What use is 'time-expired' disparity and optic flow information to a moving observer?

Event Date

Thursday, February 1st, 2018 – 12:00pm to 1:00pm

Speaker

Professor Andrew Glennerster, University of Redding, Department of Psychology

Host

Preeti Verghese

Abstract

Abstract:

It is clear that optic flow is useful to guide an observer's movement and that binocular disparity contributes too (e.g. Roy, Komatsu and Wurtz, 1992). Both cues are important in recovering scene structure. What is less clear is how the information might be useful after a few seconds, when the observer has moved to a new vantage point and the egocentric frame in which the information was gathered is no longer applicable. One answer pursued successfully in computer vision, is to interpret any new binocular disparity and optic flow information in relation to a 3D reconstruction of the scene (Simultaneous Localization and Mapping, SLAM). Then, as the estimate of the camera pose is updated, the 3D information computed from earlier frames is always relevant. No-one suggests that animals carry out visual SLAM, at least not in the way that computer vision implements it and yet we have no serious competitor models.  
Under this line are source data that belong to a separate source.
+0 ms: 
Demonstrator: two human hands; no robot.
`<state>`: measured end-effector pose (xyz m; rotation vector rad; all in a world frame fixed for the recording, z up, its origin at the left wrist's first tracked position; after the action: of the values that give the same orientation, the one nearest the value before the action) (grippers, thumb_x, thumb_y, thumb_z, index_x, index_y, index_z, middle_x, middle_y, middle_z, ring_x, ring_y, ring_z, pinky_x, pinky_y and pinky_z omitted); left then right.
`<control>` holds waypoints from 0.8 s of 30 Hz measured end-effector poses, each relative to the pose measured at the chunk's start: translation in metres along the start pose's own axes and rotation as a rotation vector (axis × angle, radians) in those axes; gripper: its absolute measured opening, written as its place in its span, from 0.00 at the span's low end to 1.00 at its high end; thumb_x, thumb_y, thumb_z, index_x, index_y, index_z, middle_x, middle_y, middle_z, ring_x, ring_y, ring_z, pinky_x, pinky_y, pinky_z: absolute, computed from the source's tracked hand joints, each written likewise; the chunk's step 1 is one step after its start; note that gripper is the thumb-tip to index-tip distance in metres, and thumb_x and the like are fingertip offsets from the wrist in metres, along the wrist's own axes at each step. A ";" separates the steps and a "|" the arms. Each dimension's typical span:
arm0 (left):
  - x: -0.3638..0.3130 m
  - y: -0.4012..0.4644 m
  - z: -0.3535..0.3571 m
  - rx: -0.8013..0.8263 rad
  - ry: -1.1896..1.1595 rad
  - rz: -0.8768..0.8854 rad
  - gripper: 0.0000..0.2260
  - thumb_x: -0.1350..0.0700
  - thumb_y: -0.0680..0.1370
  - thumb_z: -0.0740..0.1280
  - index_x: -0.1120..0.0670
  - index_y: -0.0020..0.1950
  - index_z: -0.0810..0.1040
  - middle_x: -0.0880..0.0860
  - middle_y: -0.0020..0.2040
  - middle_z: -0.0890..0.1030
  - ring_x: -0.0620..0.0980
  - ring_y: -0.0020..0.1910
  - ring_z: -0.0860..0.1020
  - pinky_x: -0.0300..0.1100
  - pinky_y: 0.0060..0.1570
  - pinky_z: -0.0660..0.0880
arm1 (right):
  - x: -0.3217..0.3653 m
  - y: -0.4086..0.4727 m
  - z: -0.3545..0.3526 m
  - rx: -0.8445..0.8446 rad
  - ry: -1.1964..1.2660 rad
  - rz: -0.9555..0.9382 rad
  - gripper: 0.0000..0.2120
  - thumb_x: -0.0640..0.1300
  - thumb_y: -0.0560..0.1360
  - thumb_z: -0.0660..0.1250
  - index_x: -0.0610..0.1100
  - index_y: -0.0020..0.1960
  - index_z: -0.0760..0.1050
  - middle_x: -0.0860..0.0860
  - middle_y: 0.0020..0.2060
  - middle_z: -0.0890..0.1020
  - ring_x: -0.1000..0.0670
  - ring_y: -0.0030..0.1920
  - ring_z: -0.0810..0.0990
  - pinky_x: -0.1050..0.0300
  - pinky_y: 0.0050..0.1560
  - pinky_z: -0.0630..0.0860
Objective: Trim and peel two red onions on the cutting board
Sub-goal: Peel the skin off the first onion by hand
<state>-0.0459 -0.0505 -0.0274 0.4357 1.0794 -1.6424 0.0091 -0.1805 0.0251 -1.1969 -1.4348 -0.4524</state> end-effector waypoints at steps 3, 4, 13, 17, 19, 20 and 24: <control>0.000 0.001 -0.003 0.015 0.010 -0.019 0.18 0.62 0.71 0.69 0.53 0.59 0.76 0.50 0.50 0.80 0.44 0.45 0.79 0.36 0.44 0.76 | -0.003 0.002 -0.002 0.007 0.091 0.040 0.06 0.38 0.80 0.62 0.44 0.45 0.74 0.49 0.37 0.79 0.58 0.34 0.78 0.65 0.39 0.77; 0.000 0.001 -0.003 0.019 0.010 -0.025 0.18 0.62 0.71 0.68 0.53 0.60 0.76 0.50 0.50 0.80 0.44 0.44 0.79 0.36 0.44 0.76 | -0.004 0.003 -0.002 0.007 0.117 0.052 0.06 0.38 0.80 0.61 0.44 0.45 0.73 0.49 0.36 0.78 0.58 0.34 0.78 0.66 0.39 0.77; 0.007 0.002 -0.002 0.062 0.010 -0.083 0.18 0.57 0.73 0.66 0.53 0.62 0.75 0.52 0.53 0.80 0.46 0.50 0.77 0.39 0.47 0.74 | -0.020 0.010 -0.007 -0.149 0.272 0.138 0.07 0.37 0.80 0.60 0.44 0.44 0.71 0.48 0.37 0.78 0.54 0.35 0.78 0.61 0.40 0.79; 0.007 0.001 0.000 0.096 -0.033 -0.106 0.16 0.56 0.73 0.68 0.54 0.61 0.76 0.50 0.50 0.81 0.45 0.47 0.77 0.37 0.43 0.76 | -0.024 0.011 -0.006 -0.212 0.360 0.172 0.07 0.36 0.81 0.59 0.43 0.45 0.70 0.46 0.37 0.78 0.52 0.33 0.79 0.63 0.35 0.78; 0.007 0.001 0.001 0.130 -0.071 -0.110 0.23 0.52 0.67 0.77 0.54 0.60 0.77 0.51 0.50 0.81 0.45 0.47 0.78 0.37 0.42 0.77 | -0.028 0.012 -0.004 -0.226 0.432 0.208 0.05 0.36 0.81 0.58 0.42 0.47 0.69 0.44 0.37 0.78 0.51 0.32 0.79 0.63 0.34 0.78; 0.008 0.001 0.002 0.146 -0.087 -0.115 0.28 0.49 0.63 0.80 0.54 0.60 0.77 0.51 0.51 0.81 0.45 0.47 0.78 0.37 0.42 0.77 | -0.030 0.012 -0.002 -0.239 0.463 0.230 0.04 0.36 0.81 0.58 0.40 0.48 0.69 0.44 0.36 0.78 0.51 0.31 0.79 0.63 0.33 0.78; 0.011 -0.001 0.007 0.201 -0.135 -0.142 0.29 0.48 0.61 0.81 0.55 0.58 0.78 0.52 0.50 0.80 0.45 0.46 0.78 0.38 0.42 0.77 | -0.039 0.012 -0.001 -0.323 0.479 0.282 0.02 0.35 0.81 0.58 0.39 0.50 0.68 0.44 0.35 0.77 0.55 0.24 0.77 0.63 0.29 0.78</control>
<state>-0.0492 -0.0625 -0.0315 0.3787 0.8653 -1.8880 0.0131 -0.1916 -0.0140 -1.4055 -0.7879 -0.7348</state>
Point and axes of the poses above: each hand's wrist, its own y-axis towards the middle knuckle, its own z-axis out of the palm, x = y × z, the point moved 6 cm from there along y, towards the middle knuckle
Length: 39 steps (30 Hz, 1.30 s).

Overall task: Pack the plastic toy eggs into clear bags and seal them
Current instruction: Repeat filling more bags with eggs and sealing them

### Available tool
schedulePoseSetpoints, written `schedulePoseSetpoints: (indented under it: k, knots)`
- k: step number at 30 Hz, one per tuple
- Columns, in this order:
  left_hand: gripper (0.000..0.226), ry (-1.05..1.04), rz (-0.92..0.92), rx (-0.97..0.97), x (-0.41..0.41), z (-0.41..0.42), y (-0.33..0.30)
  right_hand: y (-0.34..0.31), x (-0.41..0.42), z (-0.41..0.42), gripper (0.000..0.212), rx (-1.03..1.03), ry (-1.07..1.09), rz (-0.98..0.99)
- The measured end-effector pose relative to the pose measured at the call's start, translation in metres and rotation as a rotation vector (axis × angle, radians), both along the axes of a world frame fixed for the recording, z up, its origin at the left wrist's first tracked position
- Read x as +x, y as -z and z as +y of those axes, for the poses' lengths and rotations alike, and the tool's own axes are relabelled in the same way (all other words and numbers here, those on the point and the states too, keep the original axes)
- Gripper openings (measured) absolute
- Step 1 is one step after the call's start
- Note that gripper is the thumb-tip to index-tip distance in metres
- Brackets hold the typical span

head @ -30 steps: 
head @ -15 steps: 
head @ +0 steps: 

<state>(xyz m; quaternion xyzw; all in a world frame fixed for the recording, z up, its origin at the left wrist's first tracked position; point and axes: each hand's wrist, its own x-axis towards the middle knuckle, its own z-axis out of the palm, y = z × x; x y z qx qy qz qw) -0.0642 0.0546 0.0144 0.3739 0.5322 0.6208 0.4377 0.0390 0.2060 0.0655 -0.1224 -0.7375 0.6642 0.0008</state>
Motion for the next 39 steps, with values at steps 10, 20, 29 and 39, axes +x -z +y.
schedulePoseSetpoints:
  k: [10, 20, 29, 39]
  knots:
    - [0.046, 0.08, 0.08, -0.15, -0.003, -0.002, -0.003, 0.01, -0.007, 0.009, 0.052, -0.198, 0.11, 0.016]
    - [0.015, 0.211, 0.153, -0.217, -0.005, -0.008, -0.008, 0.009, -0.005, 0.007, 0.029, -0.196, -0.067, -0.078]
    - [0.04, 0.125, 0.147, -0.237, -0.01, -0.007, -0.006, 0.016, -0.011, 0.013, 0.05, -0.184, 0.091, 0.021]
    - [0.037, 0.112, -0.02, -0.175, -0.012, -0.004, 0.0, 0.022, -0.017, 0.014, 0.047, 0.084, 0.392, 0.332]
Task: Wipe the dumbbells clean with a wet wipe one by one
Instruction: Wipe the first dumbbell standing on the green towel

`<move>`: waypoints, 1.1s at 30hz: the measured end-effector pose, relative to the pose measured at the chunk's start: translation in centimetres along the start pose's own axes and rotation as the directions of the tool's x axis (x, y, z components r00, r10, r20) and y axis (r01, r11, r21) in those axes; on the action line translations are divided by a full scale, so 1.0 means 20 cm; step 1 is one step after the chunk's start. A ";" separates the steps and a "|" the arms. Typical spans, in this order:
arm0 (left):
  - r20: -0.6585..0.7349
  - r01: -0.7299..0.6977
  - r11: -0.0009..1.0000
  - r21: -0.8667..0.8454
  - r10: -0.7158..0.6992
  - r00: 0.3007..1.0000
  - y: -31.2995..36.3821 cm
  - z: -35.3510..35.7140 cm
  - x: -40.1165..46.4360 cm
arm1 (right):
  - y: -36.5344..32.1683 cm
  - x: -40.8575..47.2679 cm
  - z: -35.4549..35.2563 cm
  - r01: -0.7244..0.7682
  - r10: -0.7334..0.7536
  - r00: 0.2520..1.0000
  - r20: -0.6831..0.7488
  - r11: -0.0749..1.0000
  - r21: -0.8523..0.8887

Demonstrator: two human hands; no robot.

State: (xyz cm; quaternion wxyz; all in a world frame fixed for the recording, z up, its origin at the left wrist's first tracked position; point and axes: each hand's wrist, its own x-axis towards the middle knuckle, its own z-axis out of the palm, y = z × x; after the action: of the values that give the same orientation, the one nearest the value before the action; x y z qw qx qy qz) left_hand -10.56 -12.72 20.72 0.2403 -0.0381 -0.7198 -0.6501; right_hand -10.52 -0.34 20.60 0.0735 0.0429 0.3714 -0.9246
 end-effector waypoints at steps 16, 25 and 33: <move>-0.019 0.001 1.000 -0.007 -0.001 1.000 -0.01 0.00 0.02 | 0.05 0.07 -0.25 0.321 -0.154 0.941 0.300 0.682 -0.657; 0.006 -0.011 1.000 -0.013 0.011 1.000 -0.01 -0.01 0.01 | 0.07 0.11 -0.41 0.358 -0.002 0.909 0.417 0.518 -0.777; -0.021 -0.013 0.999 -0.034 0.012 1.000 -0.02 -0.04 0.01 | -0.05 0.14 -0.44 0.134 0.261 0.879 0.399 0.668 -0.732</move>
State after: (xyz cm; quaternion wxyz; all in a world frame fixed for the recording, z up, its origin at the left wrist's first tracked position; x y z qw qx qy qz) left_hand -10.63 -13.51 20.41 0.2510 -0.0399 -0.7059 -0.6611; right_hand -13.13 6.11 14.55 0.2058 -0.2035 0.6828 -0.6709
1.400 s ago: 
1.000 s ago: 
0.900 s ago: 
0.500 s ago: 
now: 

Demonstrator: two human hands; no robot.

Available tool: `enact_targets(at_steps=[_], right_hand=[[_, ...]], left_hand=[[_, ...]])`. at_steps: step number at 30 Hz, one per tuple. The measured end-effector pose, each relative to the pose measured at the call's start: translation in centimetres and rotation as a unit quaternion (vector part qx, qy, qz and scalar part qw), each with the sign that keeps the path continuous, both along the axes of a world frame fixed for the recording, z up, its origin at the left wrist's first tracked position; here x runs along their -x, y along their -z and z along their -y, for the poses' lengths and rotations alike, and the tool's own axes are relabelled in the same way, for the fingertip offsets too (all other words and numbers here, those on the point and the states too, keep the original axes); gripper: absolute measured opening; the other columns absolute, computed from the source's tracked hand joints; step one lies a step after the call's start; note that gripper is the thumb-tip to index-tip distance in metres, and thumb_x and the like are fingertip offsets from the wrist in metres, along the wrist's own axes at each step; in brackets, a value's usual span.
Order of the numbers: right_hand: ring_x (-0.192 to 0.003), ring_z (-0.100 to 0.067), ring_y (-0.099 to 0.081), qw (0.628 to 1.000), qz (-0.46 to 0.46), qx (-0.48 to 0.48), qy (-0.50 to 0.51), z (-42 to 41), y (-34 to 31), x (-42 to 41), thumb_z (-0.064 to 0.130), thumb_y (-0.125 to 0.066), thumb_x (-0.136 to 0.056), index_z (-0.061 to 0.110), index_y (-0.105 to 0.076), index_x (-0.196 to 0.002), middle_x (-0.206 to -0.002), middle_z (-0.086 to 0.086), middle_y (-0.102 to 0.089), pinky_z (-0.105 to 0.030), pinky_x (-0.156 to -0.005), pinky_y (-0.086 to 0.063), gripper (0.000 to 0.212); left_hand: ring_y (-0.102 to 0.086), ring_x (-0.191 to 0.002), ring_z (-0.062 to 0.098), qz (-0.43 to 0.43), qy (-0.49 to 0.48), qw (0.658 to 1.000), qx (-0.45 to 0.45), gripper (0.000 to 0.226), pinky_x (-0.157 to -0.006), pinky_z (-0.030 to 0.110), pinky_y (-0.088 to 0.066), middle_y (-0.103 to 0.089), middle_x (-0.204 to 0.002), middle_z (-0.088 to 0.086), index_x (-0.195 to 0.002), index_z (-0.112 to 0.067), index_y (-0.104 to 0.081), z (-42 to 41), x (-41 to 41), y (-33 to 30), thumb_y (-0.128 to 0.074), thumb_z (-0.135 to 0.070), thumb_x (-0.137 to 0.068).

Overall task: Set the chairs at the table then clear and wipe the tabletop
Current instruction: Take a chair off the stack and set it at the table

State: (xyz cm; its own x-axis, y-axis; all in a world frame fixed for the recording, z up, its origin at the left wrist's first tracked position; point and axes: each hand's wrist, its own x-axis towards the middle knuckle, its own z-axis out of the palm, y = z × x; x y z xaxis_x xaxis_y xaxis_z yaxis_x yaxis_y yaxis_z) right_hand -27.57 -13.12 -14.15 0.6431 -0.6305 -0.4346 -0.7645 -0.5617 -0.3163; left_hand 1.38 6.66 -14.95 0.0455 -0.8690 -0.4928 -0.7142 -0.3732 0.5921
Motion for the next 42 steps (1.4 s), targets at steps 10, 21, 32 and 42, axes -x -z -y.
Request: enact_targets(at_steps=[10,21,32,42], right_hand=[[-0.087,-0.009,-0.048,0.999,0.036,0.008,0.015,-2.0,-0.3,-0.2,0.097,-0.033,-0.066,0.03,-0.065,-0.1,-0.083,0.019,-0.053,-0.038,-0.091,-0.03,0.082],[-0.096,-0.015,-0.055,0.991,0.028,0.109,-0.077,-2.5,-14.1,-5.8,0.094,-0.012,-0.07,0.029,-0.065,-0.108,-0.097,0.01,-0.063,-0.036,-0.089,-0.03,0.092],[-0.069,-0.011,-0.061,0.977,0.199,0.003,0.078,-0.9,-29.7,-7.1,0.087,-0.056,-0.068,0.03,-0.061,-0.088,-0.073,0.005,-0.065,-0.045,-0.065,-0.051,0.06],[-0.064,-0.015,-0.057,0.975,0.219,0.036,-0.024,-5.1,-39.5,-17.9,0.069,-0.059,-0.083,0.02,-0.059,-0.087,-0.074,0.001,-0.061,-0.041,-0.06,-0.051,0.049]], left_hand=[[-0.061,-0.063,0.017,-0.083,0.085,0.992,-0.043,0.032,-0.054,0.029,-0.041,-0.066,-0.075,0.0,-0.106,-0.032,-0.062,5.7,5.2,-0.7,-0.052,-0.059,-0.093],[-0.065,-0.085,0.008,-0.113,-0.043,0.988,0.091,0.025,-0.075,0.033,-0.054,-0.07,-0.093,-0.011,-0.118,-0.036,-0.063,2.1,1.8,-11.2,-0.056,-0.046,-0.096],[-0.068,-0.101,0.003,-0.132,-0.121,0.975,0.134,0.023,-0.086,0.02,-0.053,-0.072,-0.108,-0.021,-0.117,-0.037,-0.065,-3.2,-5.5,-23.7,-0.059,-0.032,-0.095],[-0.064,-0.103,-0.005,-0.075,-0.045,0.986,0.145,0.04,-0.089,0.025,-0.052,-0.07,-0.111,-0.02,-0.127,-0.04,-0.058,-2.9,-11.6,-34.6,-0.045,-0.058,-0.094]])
Reinforcement learning is just beginning to approach 3D tasks such as navigation and to build representations that are quite unlike a 3D reconstruction. I will describe psychophysical tasks from our VR lab where participants point to unseen targets after navigating to different locations. There are large systematic biases in performance on these tasks that rule out (in line with other evidence) the notion that humans build a stable 3D reconstruction of the scene that is independent of the task at hand. I will discuss some indications about what it might do instead.